# Task item
Leave the images out. Give every line below again, precisely.

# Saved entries
^^^^^^^^

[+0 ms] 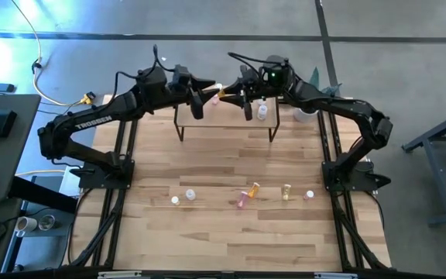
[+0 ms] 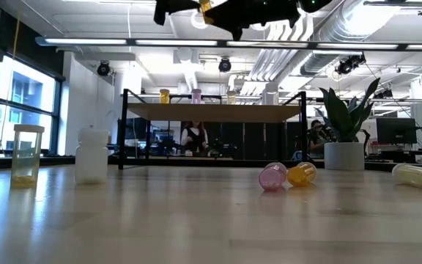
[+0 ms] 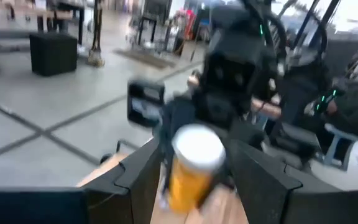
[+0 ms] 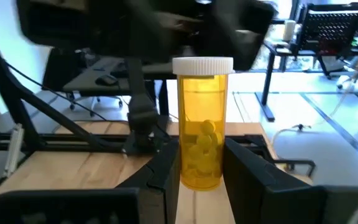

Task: Pick and place medicine bottles onto shelf by color
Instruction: Put the left orange pill bottle on the shelf aligned with the other orange pill bottle

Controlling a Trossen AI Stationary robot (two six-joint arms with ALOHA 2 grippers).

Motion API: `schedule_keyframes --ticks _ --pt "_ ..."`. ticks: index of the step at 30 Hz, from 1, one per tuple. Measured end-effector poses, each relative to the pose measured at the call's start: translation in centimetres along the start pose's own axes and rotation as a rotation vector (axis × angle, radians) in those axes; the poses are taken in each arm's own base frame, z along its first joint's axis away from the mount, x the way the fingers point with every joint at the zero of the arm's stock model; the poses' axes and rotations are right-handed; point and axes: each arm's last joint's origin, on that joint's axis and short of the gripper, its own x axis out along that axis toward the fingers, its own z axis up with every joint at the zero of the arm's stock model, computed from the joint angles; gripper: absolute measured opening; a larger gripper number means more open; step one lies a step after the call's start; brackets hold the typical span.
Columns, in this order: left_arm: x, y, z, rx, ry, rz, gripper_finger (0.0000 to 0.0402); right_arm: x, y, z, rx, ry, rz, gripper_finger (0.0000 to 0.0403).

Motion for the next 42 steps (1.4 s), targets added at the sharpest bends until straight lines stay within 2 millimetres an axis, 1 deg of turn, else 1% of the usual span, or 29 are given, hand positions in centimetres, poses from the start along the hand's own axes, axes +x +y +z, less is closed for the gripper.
schedule_keyframes --ticks 7,14,18,26,31,38,42 --pt "0.90 0.02 0.02 0.001 -0.044 -0.016 0.0179 0.58 0.82 0.37 0.017 -0.024 -0.029 0.0092" --pt "1.11 -0.03 -0.43 0.044 -0.009 -0.056 0.0179 0.45 0.63 0.66 0.060 -0.049 -0.059 0.0092" --pt "1.07 0.03 -0.51 0.115 -0.002 -0.045 0.0179 0.48 0.63 0.63 0.085 -0.048 -0.060 0.0092" --pt "1.03 -0.01 -0.24 0.135 -0.029 -0.040 0.0178 0.58 0.82 0.53 0.103 -0.038 -0.051 0.0092" --pt "1.04 0.02 -0.31 0.134 -0.022 -0.035 0.0159 0.59 0.81 0.52 0.103 -0.037 -0.051 0.0092" --pt "1.03 0.03 -0.32 0.134 -0.022 -0.035 0.0114 0.60 0.82 0.50 0.105 -0.035 -0.048 0.0092" --pt "1.03 0.03 -0.34 0.134 -0.021 -0.035 0.0103 0.60 0.82 0.49 0.105 -0.035 -0.048 0.0092"
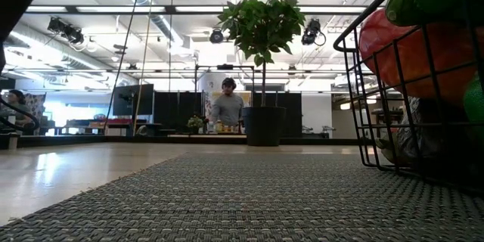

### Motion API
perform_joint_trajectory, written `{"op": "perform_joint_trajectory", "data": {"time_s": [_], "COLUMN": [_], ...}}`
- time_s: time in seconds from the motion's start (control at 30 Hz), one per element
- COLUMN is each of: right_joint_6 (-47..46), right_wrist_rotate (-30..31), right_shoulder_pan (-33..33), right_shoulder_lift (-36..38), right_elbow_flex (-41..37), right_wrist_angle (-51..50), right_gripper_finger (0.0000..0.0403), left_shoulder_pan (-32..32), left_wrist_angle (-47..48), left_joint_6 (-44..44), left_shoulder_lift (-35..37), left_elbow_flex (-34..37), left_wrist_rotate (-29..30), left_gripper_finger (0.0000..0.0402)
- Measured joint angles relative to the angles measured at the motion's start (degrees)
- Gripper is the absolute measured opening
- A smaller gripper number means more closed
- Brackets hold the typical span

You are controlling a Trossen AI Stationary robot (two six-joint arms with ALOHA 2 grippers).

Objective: Build produce basket
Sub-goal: Put the purple garlic into the black wire basket

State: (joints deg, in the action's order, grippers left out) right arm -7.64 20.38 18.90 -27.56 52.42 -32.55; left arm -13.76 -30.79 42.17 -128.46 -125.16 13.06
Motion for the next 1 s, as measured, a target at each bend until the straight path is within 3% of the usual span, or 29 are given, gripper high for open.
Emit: {"op": "perform_joint_trajectory", "data": {"time_s": [0.17,0.37,0.8,1.0], "right_joint_6": [-1.6,-2.1,-4.4,-6.3], "right_wrist_rotate": [2.7,2.7,5.6,5.7], "right_shoulder_pan": [0.0,0.0,0.0,0.0], "right_shoulder_lift": [2.9,3.3,3.2,3.2], "right_elbow_flex": [0.0,0.0,0.0,0.0], "right_wrist_angle": [-2.7,-6.2,-8.7,-10.7], "right_gripper_finger": [0.0372,0.0372,0.0372,0.0372], "left_shoulder_pan": [0.2,0.4,-0.6,-0.5], "left_wrist_angle": [-9.8,-9.7,24.4,29.4], "left_joint_6": [2.6,5.7,11.0,11.6], "left_shoulder_lift": [-4.4,-6.5,-6.7,-6.6], "left_elbow_flex": [0.0,0.0,-0.1,-0.1], "left_wrist_rotate": [0.3,0.3,-1.6,-5.9], "left_gripper_finger": [0.0032,0.0038,0.0092,0.0128]}}
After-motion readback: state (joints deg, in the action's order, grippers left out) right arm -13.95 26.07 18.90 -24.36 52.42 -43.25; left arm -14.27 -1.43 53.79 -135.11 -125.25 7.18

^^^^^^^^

# Answer to this problem
[+0 ms] 
[+0 ms] 
[+0 ms] 
[+0 ms] 

Task: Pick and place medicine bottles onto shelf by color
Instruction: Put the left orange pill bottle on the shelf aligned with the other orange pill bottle

Controlling a Trossen AI Stationary robot (two six-joint arms with ALOHA 2 grippers).

Motion API: `schedule_keyframes --ticks _ --pt "_ ..."`. ticks: index of the step at 30 Hz, from 1, one per tuple. Measured end-effector poses, each relative to the pose measured at the call's start: translation in centimetres along the start pose's own axes and rotation as a rotation vector (axis × angle, radians) in those axes; the poses are taken in each arm's own base frame, z along its first joint's axis away from the mount, x the way the fingers point with every joint at the zero of the arm's stock model; the poses' axes and rotations are right-handed; point and axes: each arm's last joint's origin, on that joint's axis and short of the gripper, its own x axis out along that axis toward the fingers, its own z axis up with every joint at the zero of the arm's stock model, computed from the joint angles; gripper: absolute measured opening; a larger gripper number means more open; step one lies a step after the call's start; brackets hold the typical span.
Columns, in this order: left_arm: x, y, z, rx, ry, rz, gripper_finger (0.0000 to 0.0402); right_arm: x, y, z, rx, ry, rz, gripper_finger (0.0000 to 0.0403).

Motion for the next 42 steps (1.4 s), targets added at the sharpest bends until straight lines stay within 2 millimetres an axis, 1 deg of turn, else 1% of the usual span, or 29 are given, hand positions in centimetres, poses from the start along the hand's own axes, axes +x +y +z, less is closed for the gripper.
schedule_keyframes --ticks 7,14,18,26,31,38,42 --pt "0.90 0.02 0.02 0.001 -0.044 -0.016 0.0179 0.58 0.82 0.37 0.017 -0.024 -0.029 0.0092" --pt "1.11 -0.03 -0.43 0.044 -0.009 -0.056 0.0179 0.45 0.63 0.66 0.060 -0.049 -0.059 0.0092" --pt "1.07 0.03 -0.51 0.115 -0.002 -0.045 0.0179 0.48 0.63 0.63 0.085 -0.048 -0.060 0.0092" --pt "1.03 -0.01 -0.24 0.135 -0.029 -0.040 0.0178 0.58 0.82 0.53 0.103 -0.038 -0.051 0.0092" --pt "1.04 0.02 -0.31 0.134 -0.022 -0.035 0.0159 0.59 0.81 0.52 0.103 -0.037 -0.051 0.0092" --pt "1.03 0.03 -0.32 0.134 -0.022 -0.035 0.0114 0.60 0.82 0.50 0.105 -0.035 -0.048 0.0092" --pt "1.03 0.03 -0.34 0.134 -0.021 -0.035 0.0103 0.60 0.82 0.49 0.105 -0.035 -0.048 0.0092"

### Motion API
perform_joint_trajectory, written `{"op": "perform_joint_trajectory", "data": {"time_s": [_], "COLUMN": [_], ...}}`
- time_s: time in seconds from the motion's start (control at 30 Hz), one per element
- COLUMN is each of: right_joint_6 (-47..46), right_wrist_rotate (-30..31), right_shoulder_pan (-33..33), right_shoulder_lift (-36..38), right_elbow_flex (-41..37), right_wrist_angle (-51..50), right_gripper_finger (0.0000..0.0403), left_shoulder_pan (-32..32), left_wrist_angle (-47..48), left_joint_6 (-44..44), left_shoulder_lift (-35..37), left_elbow_flex (-34..37), left_wrist_rotate (-29..30), left_gripper_finger (0.0000..0.0402)
- Measured joint angles relative to the angles measured at the motion's start (degrees)
- Gripper is the absolute measured opening
- A smaller gripper number means more closed
- Brackets hold the typical span

You are controlling a Trossen AI Stationary robot (two six-joint arms with ALOHA 2 grippers).

Objective: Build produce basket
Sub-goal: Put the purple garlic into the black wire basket

State: (joints deg, in the action's order, grippers left out) right arm -7.64 20.38 18.90 -27.56 52.42 -32.55; left arm -13.76 -30.79 42.17 -128.46 -125.16 13.06
Motion for the next 1 s, as measured, a target at each bend until the straight path is within 3% of the usual span, or 29 are given, gripper high for open.
Emit: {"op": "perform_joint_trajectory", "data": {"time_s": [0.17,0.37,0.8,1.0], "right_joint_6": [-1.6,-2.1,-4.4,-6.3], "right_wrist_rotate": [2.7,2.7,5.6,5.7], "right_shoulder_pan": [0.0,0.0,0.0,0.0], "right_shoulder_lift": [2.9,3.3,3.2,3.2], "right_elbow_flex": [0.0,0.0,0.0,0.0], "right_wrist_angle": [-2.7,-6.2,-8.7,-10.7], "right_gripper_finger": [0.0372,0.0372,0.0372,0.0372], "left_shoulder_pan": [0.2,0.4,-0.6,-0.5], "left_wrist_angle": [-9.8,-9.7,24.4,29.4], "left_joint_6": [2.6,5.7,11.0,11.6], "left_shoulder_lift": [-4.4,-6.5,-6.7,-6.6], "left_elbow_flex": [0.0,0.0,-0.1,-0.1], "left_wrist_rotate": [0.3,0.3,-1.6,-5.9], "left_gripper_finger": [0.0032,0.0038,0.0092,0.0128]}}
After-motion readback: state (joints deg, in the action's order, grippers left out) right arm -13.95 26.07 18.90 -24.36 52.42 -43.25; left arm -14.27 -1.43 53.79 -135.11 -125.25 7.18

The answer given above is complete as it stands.